▸ **What is expected**:
Return a copy of each line in the listing that includes the word "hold".

▸ **Recorded information**:
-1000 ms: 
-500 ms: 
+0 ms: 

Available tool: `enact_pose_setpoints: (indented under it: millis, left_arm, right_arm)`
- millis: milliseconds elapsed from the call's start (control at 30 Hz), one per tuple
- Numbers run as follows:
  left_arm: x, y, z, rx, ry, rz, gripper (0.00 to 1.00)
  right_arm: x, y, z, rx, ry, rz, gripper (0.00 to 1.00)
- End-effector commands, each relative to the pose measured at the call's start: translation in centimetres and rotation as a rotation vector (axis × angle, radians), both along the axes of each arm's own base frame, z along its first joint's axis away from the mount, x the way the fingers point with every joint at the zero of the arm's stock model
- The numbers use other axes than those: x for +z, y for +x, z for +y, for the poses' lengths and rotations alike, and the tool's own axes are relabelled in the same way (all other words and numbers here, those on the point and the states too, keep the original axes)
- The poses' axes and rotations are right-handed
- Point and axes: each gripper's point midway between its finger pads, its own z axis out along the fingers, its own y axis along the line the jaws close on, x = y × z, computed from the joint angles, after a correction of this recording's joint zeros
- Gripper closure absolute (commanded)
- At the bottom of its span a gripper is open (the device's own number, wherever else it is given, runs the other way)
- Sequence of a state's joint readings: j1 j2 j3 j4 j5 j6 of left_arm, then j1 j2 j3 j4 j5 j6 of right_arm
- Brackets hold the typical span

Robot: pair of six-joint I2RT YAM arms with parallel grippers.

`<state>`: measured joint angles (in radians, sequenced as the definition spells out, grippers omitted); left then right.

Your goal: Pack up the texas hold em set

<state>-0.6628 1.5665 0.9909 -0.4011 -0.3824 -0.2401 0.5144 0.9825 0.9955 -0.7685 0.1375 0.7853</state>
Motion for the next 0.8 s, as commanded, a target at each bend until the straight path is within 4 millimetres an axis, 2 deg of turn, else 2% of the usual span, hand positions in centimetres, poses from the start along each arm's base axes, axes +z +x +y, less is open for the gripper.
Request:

▸ **Answer space**:
- Brackets hold the typical span
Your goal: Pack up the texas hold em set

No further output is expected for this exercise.